Specialized Data Factory Processing
Takeraway
For some very specific use case, when an high level of customization is required, for security reasons or for performance reasons, Product-Live Data Factory platform is able to deport specific task processing to a tierce infrastructure. The use cases we have encountered so far are as follows:
- The need to connect to a specific system that is not publicly accessible
- Processed highly sensitive information that cannot be exposed to the outside world
- Executed very intensive processing that requires very specific hardware
- Handle specific tasks that are not natively available in the Data Factory platform
Overview
The Data Factory platform is able to delegate the processing of specific tasks to a tierce infrastructure. In this case, the Data Factory platform is only responsible for orchestrating the tasks within a job, and in the case of a custom task, it's up to the task creator to execute it and return the result to the platform.
Custom Task
A custom task is a task that is not natively managed by the Data Factory platform. It is up to the task creator to execute it and return the result to the platform.
Example
The following example illustrates the execution of a job containing a custom task. In this example, the job is composed of two tasks, the first one is a native task (for: an exhaustive export of the data stored in one particular table), the second one is a custom task (for example the integration in a specific system of the data exported in the first task).
Requirements
To be able to use the specialized processing feature, the following requirements must be met:
- You must have access to the Data Factory platform, a pipeline and a valid token allowing you to interact with the platform.

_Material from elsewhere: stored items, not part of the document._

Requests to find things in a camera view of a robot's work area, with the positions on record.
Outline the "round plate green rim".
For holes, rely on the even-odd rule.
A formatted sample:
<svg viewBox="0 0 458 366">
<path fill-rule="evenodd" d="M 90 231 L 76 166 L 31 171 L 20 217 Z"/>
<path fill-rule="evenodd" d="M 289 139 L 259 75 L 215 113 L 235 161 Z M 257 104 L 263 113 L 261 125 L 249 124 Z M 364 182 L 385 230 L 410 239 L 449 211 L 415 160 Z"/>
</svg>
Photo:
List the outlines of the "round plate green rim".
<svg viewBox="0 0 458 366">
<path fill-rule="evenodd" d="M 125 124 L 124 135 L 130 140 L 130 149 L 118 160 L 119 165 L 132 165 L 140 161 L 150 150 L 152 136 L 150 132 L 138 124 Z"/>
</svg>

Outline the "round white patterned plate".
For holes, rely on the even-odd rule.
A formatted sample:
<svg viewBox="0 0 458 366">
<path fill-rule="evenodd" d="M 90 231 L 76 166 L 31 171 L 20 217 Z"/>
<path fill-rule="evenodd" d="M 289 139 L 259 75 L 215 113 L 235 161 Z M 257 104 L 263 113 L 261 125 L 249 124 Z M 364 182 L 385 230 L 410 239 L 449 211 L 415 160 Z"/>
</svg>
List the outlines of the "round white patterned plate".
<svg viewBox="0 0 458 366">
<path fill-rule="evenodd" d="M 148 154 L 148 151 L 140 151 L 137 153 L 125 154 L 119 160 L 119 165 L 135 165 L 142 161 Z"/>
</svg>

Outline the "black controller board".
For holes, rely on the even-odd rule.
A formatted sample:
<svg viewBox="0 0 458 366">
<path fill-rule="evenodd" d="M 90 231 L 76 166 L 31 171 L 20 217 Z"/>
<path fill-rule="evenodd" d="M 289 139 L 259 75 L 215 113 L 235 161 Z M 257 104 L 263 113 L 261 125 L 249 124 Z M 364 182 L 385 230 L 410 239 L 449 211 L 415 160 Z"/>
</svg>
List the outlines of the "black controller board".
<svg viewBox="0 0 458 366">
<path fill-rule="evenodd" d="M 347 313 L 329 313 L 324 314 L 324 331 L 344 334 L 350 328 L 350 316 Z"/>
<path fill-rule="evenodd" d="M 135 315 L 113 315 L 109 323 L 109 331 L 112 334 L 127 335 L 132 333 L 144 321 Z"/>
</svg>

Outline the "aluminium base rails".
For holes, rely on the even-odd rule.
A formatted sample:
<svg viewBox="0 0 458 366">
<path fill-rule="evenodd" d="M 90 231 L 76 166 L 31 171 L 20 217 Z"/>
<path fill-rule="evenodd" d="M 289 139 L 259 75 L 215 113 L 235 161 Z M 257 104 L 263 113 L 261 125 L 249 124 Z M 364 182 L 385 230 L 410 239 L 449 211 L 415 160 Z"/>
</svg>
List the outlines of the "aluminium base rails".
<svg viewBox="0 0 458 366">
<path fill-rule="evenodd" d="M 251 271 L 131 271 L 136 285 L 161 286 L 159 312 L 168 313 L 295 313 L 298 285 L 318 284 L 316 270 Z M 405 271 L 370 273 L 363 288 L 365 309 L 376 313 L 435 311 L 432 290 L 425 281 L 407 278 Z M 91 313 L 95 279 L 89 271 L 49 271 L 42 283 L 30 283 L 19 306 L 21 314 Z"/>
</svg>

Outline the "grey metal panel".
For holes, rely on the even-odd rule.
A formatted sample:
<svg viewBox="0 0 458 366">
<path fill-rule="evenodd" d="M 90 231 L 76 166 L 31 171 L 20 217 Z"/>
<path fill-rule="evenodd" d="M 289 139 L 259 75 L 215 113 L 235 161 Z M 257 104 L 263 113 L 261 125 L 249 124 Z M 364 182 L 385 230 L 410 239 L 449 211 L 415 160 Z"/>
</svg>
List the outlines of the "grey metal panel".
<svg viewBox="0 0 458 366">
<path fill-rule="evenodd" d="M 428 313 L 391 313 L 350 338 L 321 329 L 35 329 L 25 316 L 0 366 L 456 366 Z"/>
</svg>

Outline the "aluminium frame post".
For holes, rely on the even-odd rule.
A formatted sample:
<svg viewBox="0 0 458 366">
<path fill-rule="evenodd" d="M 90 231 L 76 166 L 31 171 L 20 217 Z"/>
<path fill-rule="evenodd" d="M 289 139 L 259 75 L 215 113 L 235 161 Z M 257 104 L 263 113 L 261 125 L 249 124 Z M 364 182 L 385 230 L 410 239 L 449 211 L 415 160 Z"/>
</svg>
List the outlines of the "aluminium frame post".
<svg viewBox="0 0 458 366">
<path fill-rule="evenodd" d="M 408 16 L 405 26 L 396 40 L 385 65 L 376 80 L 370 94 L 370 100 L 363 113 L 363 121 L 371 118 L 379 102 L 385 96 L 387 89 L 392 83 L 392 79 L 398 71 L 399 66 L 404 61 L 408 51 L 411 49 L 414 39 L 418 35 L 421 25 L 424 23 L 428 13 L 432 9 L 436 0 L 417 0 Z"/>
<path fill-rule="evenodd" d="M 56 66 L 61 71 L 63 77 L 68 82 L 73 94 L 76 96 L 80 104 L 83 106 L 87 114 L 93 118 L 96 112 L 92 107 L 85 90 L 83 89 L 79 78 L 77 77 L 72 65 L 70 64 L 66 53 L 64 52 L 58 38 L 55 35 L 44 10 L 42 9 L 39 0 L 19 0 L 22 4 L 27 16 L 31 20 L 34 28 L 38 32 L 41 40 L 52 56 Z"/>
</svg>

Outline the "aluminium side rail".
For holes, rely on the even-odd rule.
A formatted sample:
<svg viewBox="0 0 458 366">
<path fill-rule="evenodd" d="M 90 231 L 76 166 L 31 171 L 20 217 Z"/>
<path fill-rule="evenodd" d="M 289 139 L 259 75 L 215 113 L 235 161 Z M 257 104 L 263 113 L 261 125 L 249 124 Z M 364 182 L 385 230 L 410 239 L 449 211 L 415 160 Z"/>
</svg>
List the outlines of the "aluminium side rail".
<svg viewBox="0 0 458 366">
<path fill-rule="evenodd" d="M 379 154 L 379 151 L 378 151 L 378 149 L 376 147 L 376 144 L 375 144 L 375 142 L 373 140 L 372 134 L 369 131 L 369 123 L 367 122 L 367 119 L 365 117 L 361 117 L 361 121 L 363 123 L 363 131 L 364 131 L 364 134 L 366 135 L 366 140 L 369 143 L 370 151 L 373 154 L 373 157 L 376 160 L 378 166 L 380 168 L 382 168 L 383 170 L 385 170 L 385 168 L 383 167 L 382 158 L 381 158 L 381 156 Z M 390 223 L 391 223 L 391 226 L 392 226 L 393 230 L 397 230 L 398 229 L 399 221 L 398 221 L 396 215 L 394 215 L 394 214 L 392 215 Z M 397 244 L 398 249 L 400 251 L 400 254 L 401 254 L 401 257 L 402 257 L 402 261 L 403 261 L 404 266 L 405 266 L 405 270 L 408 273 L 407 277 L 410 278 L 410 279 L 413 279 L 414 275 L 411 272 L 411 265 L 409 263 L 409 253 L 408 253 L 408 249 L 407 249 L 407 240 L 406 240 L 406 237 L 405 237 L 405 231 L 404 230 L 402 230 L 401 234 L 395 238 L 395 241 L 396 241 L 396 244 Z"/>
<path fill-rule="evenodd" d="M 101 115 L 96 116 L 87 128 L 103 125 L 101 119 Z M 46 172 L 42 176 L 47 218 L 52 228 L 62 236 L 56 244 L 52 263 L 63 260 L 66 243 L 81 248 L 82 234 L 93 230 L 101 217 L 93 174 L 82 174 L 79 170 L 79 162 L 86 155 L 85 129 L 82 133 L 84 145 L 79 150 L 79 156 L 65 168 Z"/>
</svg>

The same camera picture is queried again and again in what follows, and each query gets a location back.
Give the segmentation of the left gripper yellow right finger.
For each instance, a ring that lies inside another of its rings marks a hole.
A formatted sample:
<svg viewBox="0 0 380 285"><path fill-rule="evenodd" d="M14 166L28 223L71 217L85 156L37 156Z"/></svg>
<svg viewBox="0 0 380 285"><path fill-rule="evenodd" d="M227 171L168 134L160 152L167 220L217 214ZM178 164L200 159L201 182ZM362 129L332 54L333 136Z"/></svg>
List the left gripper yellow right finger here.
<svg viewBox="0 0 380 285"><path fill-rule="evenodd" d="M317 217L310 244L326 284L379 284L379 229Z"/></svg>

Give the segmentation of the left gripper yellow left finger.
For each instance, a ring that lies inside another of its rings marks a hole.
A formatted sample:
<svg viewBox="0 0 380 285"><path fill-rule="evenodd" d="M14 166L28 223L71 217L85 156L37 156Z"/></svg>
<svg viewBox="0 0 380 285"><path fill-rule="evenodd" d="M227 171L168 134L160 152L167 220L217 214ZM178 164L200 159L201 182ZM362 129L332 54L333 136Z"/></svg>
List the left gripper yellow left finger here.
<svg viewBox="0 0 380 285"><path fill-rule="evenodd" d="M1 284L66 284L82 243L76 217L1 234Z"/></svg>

- You need to be able to manage the production of the application that will perform the desired task (an example is available below), but also to manage the execution of this code in a production environment (whether on your own servers or on a cloud infrastructure provider such as Azure or AWS).
Implementation
As described above, interoperability between your applications and the Product-Live Data Factory platform is achieved via our APIs. The only interactions required are the following:
- Retrieving a task to be processed by your application
- Communication of the result produced to our services
Of course, you can use the language of your choice to perform thoses two opérations. You can generate an SDK using the OpenAPI definition of our API, or use our Node.js/Typescrtipt SDK.
A sample implementation using the NestJs framework and Typescript language is available here (Product-Live/data-factory-task-example).